= A-RAM =

Advanced-Random Access Memory (RAM) is a type of dynamic random-access memory (DRAM) based on single-transistor capacitor-less cells. A-RAM was invented in 2009 at the University of Granada (UGR), in Spain, in collaboration with the Centre National de la Recherche Scientifique (CNRS), in France. It was conceived by Noel Rodriguez (UGR), Francisco Gamiz (UGR) and Sorin Cristoloveanu (CNRS). A-RAM is compatible with single-gate silicon on insulator (SOI), double-gate, FinFETs and multiple-gate field-effect transistors (MuFETs).

The conventional 1-transistor + 1-capacitor DRAM is extensively used in the semiconductor industry for manufacturing high-density dynamic memories.
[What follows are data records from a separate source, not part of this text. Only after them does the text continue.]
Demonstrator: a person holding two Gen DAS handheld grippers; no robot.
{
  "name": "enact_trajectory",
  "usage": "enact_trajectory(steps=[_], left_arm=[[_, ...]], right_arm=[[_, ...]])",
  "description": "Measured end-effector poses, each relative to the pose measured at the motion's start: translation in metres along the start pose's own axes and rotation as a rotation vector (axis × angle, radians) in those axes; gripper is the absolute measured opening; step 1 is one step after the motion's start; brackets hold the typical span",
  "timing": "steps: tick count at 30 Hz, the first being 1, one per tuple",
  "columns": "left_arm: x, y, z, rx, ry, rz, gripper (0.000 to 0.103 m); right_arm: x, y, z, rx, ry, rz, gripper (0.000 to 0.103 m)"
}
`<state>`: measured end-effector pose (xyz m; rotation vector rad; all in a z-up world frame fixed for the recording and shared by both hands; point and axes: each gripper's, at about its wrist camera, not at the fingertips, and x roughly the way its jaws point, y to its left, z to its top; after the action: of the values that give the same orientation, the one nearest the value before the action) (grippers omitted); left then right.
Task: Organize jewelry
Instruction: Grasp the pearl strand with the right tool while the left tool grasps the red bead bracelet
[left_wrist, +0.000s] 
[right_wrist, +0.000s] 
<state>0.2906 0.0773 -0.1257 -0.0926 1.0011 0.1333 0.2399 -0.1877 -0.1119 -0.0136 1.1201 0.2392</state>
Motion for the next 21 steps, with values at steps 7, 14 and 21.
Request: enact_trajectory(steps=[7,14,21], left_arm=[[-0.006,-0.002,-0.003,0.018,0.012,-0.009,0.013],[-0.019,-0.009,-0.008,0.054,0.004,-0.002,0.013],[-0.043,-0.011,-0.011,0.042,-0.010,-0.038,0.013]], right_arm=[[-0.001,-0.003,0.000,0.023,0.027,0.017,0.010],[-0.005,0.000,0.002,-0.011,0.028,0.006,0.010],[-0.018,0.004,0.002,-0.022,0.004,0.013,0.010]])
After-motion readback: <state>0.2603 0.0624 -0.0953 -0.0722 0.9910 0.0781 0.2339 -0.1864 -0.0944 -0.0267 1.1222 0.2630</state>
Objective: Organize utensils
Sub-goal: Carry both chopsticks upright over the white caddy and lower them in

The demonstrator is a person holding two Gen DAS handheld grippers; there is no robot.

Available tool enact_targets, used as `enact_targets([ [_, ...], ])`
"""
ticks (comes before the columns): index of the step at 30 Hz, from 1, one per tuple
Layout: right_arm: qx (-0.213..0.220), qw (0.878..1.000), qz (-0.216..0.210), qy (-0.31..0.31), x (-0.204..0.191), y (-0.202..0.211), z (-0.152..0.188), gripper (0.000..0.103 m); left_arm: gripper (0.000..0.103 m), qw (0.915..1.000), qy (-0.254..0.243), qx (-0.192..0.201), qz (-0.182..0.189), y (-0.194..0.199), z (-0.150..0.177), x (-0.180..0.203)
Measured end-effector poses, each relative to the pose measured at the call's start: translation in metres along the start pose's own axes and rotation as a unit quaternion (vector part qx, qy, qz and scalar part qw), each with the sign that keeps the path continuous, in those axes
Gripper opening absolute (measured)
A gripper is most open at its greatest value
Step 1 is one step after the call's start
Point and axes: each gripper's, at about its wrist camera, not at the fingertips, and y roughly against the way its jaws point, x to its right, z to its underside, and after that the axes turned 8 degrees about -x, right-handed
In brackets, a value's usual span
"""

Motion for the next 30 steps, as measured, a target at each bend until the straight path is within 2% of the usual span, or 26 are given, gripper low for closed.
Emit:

In 2009, the researchers thought that in manufacturing processes with features smaller than 45 nm, the DRAM industry would need to avoid the miniaturization issue of the memory-cell capacitor. The 1T-DRAM family of memories, including A-RAM, replaced the storage capacitor for the floating body of SOI transistors to store the charge.

The universities obtained at least one patent on the technology, and tried to license it in 2010. The University of Granada ran a web site promoting the technology, updated through 2010. A version called A2RAM was demonstrated in 2012.